WHAT IS BEING ASKED ::
Give the listing again in full, matching it character for character.

DATA ::
=======
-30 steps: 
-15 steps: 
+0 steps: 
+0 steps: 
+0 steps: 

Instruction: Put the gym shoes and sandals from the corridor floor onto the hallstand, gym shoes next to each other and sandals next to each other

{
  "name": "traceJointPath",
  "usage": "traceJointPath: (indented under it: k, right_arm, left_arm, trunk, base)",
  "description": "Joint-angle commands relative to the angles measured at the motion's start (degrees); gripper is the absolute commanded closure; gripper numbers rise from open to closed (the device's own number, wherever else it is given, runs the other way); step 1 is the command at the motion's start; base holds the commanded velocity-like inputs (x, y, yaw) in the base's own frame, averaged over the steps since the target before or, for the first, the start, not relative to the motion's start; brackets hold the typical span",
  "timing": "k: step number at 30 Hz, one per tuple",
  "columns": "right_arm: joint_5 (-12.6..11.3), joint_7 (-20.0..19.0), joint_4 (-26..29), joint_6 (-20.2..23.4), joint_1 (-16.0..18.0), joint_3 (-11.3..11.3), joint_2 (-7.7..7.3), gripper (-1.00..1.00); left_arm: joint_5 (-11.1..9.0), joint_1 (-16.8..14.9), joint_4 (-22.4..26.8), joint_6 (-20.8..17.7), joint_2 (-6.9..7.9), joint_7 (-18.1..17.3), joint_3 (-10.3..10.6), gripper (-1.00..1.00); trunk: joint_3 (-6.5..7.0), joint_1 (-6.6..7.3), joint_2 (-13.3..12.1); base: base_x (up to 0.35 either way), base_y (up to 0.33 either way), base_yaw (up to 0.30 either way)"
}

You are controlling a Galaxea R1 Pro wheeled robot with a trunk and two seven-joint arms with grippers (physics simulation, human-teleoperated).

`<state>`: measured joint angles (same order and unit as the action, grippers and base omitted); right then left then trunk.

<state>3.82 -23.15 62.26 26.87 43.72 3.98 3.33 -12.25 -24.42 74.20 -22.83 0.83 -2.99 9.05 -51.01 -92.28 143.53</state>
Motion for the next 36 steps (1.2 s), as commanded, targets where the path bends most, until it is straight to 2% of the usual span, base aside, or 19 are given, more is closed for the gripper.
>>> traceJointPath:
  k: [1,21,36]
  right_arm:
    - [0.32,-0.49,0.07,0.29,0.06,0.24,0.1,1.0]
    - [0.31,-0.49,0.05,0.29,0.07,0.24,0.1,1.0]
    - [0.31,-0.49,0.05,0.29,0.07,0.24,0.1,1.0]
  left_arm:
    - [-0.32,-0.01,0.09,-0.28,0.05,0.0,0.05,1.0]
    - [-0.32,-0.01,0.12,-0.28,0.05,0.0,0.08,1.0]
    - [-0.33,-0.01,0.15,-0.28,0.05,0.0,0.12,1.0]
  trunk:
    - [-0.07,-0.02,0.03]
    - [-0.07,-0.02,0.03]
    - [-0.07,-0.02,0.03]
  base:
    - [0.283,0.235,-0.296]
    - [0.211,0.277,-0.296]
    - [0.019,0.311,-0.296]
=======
TASK ANSWER ::
-30 steps: 
-15 steps: 
+0 steps: 
+0 steps: 
+0 steps: 

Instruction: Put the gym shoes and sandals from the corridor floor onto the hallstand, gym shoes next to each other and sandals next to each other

{
  "name": "traceJointPath",
  "usage": "traceJointPath: (indented under it: k, right_arm, left_arm, trunk, base)",
  "description": "Joint-angle commands relative to the angles measured at the motion's start (degrees); gripper is the absolute commanded closure; gripper numbers rise from open to closed (the device's own number, wherever else it is given, runs the other way); step 1 is the command at the motion's start; base holds the commanded velocity-like inputs (x, y, yaw) in the base's own frame, averaged over the steps since the target before or, for the first, the start, not relative to the motion's start; brackets hold the typical span",
  "timing": "k: step number at 30 Hz, one per tuple",
  "columns": "right_arm: joint_5 (-12.6..11.3), joint_7 (-20.0..19.0), joint_4 (-26..29), joint_6 (-20.2..23.4), joint_1 (-16.0..18.0), joint_3 (-11.3..11.3), joint_2 (-7.7..7.3), gripper (-1.00..1.00); left_arm: joint_5 (-11.1..9.0), joint_1 (-16.8..14.9), joint_4 (-22.4..26.8), joint_6 (-20.8..17.7), joint_2 (-6.9..7.9), joint_7 (-18.1..17.3), joint_3 (-10.3..10.6), gripper (-1.00..1.00); trunk: joint_3 (-6.5..7.0), joint_1 (-6.6..7.3), joint_2 (-13.3..12.1); base: base_x (up to 0.35 either way), base_y (up to 0.33 either way), base_yaw (up to 0.30 either way)"
}

You are controlling a Galaxea R1 Pro wheeled robot with a trunk and two seven-joint arms with grippers (physics simulation, human-teleoperated).

`<state>`: measured joint angles (same order and unit as the action, grippers and base omitted); right then left then trunk.

<state>3.82 -23.15 62.26 26.87 43.72 3.98 3.33 -12.25 -24.42 74.20 -22.83 0.83 -2.99 9.05 -51.01 -92.28 143.53</state>
Motion for the next 36 steps (1.2 s), as commanded, targets where the path bends most, until it is straight to 2% of the usual span, base aside, or 19 are given, more is closed for the gripper.
>>> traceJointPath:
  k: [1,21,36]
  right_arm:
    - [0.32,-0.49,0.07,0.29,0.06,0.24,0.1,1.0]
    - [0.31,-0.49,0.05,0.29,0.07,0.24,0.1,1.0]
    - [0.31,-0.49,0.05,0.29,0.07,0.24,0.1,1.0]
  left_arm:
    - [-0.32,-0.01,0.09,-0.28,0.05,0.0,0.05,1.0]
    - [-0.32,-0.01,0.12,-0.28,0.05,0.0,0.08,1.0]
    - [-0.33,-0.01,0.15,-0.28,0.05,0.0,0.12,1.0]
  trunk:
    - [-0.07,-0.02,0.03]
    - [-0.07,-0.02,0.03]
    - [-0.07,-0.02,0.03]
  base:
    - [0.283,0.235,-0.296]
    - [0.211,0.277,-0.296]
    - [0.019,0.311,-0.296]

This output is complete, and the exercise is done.